Child survival programs played an important role in reducing the number of children dying around the world each year from 20 million in 1960 to less than 10 million now in spite of the fact that the number of children born annually has risen from 96 million in 1960 to 135 million currently. However, in order to reach the global goal of reducing under-5 mortality by two-thirds by the year 2015, we will need to achieve the following:

 

  1. Reach the hard-to-reach and the poorest-of-the-poor through programs that ensure equity;
  2. Expand coverage of simple and effective child survival interventions on a much larger scale than is currently possible; and,
  3. Ensure that funding is available to make these programs sustainable in the long-term as poor countries and poor communities gradually absorb the cost of these programs.

 

Achieving this will require a sustained and higher level of funding from the U.S. government and from other donor countries around the world than has been available to date. Achieving this will also require a stronger engagement of communities and their creativity and resources. It will require new partnerships and alliances.

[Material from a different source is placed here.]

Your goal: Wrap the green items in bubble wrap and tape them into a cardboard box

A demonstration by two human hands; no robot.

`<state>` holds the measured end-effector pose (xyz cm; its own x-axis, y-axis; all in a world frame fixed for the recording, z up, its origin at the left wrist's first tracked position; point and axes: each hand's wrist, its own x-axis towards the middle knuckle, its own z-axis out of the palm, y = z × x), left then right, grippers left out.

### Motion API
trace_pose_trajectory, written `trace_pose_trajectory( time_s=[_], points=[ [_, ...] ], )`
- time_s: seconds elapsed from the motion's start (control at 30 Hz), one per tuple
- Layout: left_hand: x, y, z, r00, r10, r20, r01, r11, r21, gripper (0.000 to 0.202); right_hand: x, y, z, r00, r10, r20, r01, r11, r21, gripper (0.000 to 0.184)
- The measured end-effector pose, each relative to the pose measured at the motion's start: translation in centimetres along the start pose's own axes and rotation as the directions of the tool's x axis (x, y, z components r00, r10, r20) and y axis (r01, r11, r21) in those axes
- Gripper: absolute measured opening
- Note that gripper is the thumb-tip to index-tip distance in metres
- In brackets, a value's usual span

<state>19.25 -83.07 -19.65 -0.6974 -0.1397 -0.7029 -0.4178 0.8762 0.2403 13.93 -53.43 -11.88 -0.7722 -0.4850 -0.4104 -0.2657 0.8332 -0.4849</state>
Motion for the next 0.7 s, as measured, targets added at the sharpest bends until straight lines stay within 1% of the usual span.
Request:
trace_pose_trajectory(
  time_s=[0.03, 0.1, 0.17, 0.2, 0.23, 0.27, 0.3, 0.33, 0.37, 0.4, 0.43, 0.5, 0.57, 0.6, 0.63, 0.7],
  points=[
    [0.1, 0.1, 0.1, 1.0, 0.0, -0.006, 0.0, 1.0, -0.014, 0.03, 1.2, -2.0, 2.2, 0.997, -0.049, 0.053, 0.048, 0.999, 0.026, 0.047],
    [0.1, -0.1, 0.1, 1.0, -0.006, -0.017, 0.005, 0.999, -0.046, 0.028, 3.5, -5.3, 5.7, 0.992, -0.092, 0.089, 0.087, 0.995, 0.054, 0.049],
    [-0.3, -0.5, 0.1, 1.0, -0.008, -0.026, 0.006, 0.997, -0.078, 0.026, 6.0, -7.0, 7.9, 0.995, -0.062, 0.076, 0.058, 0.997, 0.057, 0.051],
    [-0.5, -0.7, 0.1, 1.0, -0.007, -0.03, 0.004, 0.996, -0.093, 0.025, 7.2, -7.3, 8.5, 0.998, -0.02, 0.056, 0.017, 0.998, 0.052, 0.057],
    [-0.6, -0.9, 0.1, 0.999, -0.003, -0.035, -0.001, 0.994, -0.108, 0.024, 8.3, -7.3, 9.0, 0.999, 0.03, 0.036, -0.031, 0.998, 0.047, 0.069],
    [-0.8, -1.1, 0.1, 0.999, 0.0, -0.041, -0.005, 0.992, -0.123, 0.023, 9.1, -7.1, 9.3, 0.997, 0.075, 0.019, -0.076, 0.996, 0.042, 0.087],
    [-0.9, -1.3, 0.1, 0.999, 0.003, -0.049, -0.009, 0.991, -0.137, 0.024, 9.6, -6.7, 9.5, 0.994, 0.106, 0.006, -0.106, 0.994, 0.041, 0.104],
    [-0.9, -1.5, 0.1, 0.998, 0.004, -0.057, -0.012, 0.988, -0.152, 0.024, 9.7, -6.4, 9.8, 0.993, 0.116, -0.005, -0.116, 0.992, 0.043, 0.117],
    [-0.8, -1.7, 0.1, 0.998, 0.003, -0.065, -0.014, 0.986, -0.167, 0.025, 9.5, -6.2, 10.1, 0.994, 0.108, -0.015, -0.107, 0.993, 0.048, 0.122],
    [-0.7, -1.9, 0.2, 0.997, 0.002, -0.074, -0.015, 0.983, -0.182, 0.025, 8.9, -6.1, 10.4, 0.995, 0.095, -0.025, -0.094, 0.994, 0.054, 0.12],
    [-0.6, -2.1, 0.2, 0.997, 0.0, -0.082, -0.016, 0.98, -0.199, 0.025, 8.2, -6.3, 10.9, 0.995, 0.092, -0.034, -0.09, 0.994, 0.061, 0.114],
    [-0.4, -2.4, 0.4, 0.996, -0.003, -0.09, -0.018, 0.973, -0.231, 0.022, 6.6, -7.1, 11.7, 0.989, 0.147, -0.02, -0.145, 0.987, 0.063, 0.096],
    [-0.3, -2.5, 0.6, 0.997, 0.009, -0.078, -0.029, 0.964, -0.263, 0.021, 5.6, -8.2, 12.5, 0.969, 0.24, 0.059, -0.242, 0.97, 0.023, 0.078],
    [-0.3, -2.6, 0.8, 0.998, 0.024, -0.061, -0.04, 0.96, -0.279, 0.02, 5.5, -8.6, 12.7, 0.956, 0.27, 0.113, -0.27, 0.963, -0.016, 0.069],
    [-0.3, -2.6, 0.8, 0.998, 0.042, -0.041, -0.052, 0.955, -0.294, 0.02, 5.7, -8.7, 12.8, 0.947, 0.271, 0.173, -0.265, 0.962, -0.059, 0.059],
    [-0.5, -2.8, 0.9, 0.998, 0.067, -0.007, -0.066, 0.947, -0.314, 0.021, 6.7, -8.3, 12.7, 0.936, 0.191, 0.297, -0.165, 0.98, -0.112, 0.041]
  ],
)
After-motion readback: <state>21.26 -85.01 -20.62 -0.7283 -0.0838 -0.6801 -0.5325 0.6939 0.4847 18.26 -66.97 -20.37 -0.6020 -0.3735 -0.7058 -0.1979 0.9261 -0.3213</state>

And it will require a higher level of commitment to first-class operations’ research to ensure the effectiveness of large-scale programs.   Only these partnerships will ensure that more children in Africa, Asia, and Latin America live to their fifth birthdays and beyond.

 

The world has the resources and the technical “know how” to ensure that fewer and fewer children in the poorest countries of the world die from readily preventable or treatable conditions. Now is the time for the American people and the United States government to expand their support and contribute their fair share to make this possible. Because of the generosity of the American people, much has been achieved for the world’s children. But much more is still left to do.

 

In conclusion, Chairman Payne, Ranking Member Smith, and distinguished members of the Subcommittee on Africa and Global Health, I appreciate your interest in and attention to this critical matter of saving children’s lives throughout the world. All of us who work on behalf of mothers and children around the world look forward to your continued strong support.

 

Your leadership is crucial to ensure adequate resources for this great and historic global effort to combat child mortality in the poorest countries of the world.   Just as Ntuma’s baby could have been saved with more resources and community-based health education, millions of other babies will be saved when we act now!